Friday 24 February 2017

Being faithful to the original books

This is the "do anything" game, so you can completely ignore the original story and go in any direction! If you think it would be cool if Gilgamesh met an alien and left on a flying saucer,then tell me what to write!

However, the core story does stick close to the original.

Look for pages ending with "00"

Pages that end in two zeroes (100.html, 200.html. 300.html. etc) are my version of the original text. Other pages (101.html., 102.html. etc.) are stuff I added.

Do I change the original story?

I try to get to the choices in a story. Often I fill in gaps, and interpret, but I try not to change the story. Every time a book is adapted for a different medium it has to be interpreted.
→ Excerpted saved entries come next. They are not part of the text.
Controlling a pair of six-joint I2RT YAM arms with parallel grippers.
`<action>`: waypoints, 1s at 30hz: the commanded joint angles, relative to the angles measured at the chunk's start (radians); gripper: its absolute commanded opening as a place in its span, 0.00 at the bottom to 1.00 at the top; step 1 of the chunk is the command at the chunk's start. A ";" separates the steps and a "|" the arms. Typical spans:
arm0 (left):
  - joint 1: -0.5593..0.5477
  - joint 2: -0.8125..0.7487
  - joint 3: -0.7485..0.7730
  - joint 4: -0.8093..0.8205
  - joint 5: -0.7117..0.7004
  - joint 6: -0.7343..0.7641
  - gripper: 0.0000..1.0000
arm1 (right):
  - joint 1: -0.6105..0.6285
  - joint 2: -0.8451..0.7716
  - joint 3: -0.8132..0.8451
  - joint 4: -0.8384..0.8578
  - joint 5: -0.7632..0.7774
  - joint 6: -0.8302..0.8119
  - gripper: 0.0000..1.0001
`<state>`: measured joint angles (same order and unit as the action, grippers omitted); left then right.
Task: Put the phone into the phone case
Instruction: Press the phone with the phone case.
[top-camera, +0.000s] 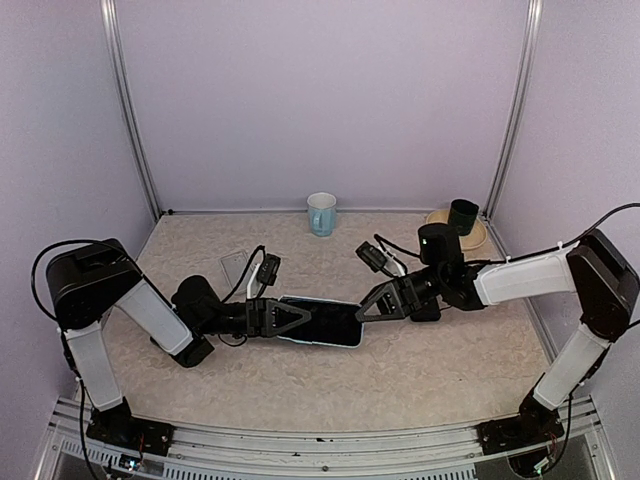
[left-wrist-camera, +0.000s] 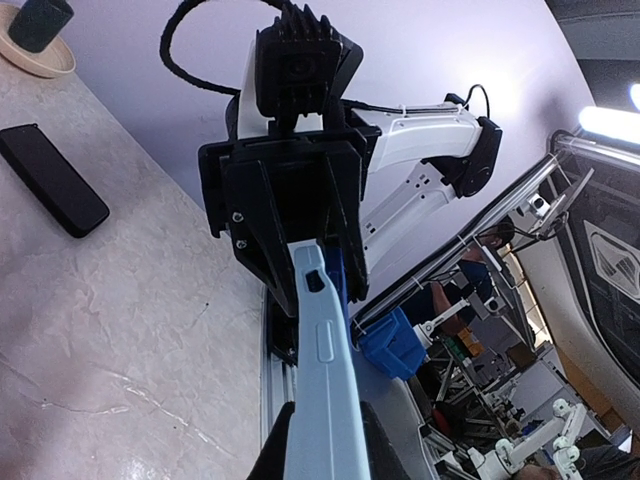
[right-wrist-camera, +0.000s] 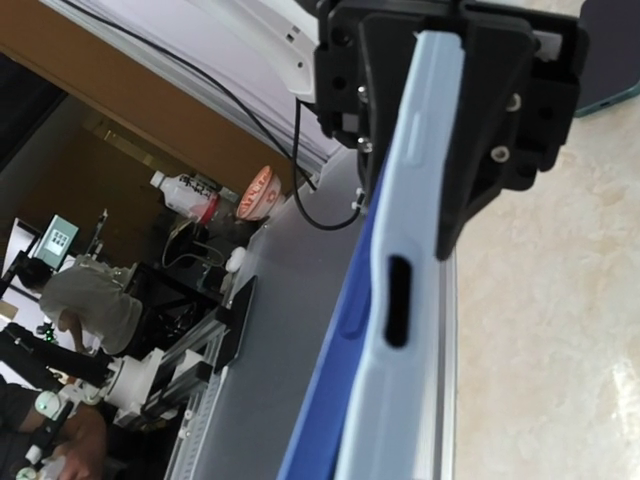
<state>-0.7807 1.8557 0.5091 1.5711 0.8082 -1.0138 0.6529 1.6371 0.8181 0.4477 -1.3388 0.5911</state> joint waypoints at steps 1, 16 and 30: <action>-0.002 0.004 0.012 0.051 -0.025 0.016 0.00 | 0.028 0.006 0.010 0.077 -0.071 0.026 0.28; 0.002 0.003 0.015 -0.006 -0.047 0.043 0.22 | 0.030 0.015 0.095 -0.231 0.021 -0.183 0.03; 0.004 0.003 0.017 -0.027 -0.052 0.048 0.24 | -0.014 -0.060 0.159 -0.485 0.273 -0.279 0.00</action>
<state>-0.7734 1.8557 0.5098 1.5234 0.7662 -0.9813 0.6575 1.6291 0.9432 0.0078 -1.1316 0.3294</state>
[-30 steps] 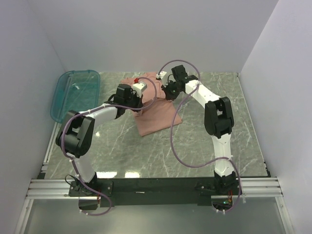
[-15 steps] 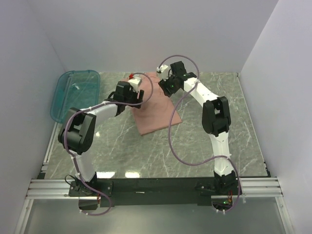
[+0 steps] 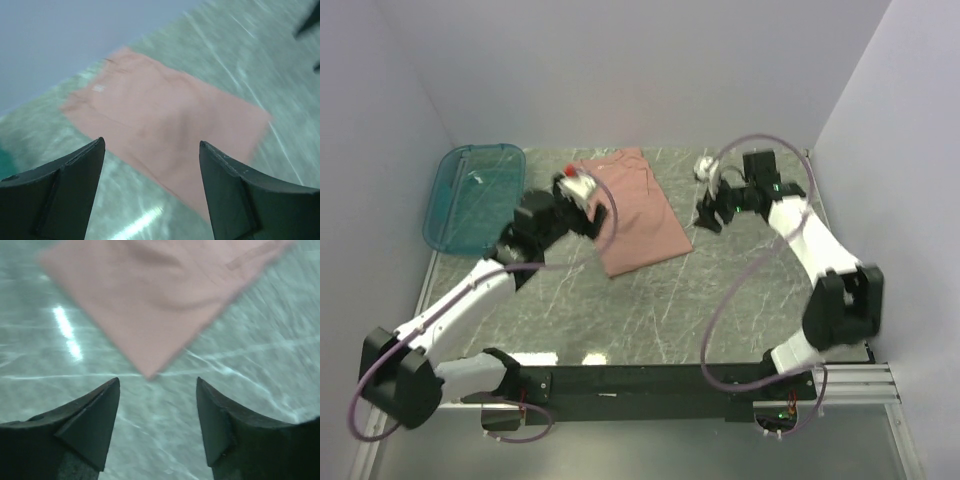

Let's say you are making  a movie. Even if you convert the book word for word, you add pictures. They might not be the pictures another reader imagines. And I often add scientific explanations, because I want to believe in these stories. Here are some examples:

Example 1: Journey to the Center of the Earth

Journey is pretty much as in the book. Except when the character faces a choice, I try to add what would happen if they made the other choice. Probably the biggest thing I interpret is the underground sea. The book says the cave is enormously and goes on for thousands of miles. I agree, but I take these as maximum numbers. In my pictures I add frequent pillars supporting the roof, that the book just forgot to mention. Because in real life a cave that big would need a lot of support or else it would collapse. I like to imagine it as real, so my cave must have pillars!

Example 2: Gilgamesh

In my story the gods are human. The original text does not say they are human, but I think it works best if they are. In another example, in the original text, Shamhat is a temple prostitute (the word "samhat" meant "courtesan". People often focus on the prostitute part. But I think it makes more sense if we focus on the temple part., So I add several pages on what went on in ancient temples. I think this links very interestingly with Genesis, so I have a page on that as well. I don't change the story, but I give it a very particular interpretation.

"But scholars say"

Many scholars will have a different interpretation. But the bottom line is, this is a game, and it's about ideas. If I think an idea is interesting then I'll add it, and I don't worry too much if it isn't accurate in this world. It could be accurate if a few other things were discovered, and who knows, maybe they will be! This game is a "what if" world of possibilities, and that's what fiction is all about.

About realism

I need all the stories to fit together somehow. The easiest way to do that is to create scientific explanations for everything. They don't have to be detailed, but I just need to somehow connect everything to the physical world. That way I can connect every story without contradictions.

For example, I said that Anu (the sky god) was a human who was just an expert on the skies. Now you might want him to be a supernatural being. That's fine, I'm OK with that! But another story might have a totally different god as creator of the skies. I want as many connections as possible, so I will want them to be the same person. And I want to know exactly how Anu created the skies, so I can see how other stories could link to it.

Just saying "God did it" is not a story, it's a statement. But saying how he did it, and the struggles and conflicts he faced, and how how overcame his limitations, that is a story!

I hope my approach to a story is OK with you.. If it isn't, tell me how to do it better!